INTRODUCTION OF GRAPH SPLITTING (GS) METHOD

A protein superfamily contains distantly related proteins that have acquired diverse biological functions through long evolutionary history. Phylogenetic analysis of early evolution of such proteins is a key challenge in evolutionary biology, where existing phylogenetic methods show poor performance when protein sequences are too diverged to construct an informative multiple sequence alignment.
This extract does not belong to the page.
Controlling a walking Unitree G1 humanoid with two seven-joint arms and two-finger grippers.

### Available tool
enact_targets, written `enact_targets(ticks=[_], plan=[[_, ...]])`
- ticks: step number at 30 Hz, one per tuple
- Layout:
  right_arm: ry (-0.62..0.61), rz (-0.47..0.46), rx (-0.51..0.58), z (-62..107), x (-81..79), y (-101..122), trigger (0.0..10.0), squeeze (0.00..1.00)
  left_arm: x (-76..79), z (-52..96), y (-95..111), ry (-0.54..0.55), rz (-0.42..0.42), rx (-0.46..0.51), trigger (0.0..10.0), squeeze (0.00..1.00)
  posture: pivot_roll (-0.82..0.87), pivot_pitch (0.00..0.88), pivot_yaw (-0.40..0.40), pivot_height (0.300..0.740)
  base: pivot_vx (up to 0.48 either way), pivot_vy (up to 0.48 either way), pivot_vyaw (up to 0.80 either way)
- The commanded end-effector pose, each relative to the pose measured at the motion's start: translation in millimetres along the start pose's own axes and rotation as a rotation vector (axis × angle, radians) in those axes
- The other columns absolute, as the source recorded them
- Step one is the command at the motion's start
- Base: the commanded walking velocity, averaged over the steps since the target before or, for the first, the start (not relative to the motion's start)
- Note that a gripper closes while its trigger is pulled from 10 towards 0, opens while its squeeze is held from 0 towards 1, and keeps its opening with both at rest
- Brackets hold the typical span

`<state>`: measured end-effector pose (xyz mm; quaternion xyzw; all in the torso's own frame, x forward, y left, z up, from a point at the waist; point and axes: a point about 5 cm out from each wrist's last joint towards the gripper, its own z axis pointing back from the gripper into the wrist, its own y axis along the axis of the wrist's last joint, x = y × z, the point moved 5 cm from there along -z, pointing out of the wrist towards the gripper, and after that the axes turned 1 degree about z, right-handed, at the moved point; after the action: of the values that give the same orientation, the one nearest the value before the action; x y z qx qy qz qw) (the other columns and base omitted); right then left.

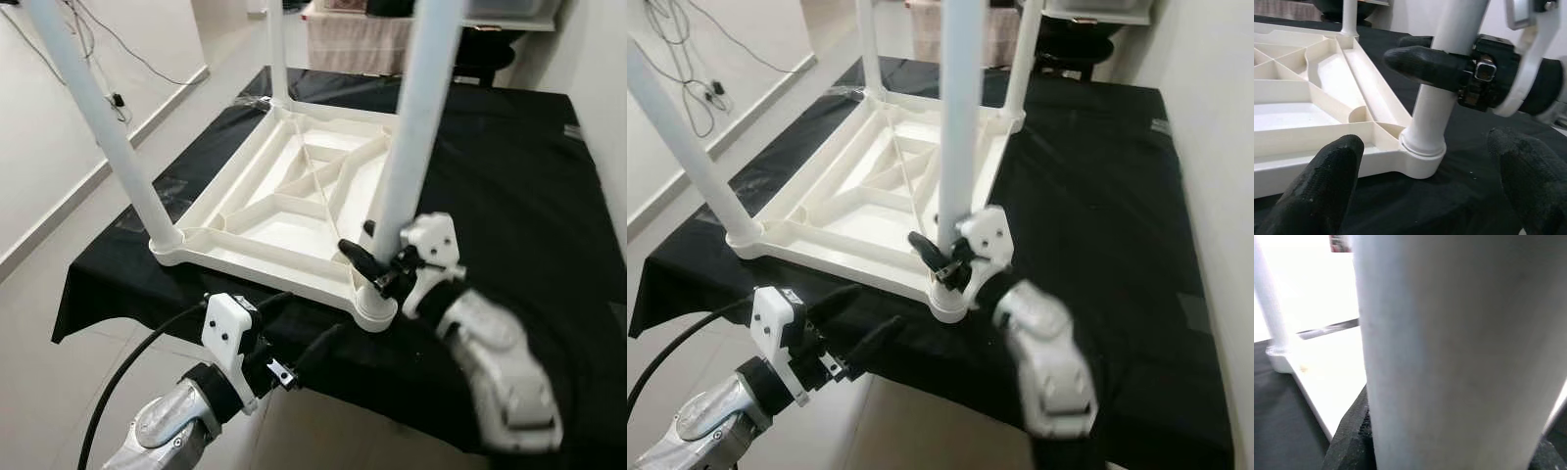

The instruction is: Building children table

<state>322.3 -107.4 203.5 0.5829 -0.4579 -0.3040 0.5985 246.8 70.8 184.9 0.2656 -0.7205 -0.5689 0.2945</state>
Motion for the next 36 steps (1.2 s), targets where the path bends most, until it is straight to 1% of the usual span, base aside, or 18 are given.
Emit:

Graph Splitting (GS) method reliably and efficiently reconstructs a protein superfamily-scale phylogenetic tree that contains remote homologs (upper panel). In brief, given a set of protein sequences, GS method first calculates symmetrical relative sequence similarities by all-to-all pairwise alignments using BLAST and obtains a weighted and undirected sequence similarity graph (SSG), whose nodes and edges represent the proteins and detected similarities, respectively. Then, the node set in SSG is recursively split in a top-down manner by the spectral clustering algorithm until a tree (phylogram) is obtained.

Not only reconstructing trees accurately, any practical phylogenetic method needs to provide reliability measures on estimated branches, such as bootstrap values and posterior probabilities in the existing methods. These two measures cannot be easily obtained for a method that does not rely on MSA, because their calculation requires informative MSA whose columns are independent each other. To overcome this obstacle, we developed an edge perturbation (EP) method for statistically evaluating the branch reliability (lower panel). EP method repeatedly makes random perturbations to them. Subsequently, GS method is run using the perturbed SSGs and the proportion that each phylogenetic branch is recovered is calculated.
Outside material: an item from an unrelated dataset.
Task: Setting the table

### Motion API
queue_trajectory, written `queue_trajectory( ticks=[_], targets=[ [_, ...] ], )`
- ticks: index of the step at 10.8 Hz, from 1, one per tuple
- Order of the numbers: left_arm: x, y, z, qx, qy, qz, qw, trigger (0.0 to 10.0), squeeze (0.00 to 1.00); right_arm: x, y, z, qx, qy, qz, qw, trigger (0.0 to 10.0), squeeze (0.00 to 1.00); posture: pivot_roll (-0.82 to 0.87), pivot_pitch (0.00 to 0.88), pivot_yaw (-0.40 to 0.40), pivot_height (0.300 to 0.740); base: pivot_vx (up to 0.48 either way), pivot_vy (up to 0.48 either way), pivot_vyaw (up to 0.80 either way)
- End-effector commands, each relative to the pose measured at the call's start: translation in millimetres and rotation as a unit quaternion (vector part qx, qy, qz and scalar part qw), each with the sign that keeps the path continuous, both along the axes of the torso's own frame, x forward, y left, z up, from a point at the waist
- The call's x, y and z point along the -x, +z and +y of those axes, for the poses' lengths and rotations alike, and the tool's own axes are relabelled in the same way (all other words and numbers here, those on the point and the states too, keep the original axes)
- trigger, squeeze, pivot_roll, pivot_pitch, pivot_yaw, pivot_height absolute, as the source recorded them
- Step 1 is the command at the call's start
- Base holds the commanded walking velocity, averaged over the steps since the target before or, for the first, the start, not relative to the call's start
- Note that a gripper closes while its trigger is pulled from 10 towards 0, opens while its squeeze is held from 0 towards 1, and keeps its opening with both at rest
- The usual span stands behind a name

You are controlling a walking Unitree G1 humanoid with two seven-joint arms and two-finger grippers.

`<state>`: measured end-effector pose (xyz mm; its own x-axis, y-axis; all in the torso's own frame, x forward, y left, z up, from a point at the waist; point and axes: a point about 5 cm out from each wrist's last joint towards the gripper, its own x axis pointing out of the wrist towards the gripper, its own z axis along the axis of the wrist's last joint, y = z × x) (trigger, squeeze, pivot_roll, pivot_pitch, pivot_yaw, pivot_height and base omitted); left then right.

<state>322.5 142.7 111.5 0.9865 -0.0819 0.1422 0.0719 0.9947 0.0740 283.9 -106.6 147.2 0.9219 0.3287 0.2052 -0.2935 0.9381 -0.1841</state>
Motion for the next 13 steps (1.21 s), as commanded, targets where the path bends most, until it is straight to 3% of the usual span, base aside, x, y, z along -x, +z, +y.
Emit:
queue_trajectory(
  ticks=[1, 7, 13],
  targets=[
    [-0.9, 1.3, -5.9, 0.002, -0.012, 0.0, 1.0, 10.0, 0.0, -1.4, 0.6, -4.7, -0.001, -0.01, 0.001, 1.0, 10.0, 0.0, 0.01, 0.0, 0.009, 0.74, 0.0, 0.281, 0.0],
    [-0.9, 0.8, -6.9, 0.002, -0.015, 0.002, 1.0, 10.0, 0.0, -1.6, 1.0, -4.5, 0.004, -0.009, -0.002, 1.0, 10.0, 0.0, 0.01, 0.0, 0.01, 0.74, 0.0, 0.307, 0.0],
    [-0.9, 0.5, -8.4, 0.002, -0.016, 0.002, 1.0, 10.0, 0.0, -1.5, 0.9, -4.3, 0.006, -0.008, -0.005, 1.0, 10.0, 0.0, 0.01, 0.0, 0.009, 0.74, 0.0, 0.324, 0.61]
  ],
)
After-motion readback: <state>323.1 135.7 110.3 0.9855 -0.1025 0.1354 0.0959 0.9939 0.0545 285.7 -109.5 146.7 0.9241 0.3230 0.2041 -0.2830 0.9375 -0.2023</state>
More detailed information can be found in our paper; Matsui M and Iwasaki W, Graph Splitting: A Graph-Based Approach for Superfamily-scale Phylogenetic Tree Reconstruction, Systematic Biology, Published online, 2019.

Schematic diagrams of Graph Splitting (GS) and Edge Perturbation (EP) methods.

GS method builds a sequence similarity graph (SSG) in which nodes and edges represent proteins and sequence similarities, respectively. The SSG is then recursively split by the spectral clustering, and its clustering hierarchy gives a phylogenetic tree (cladogram). EP method evaluates reliability of each phylogenetic branch by three steps. First, sequence similarity scores of an SSG are randomly perturbed to produce a large number of SSGs. Second, GS method is run on each tree to reconstruct a phylogenetic tree. Third, a recovery rate of each branch in the original tree is obtained.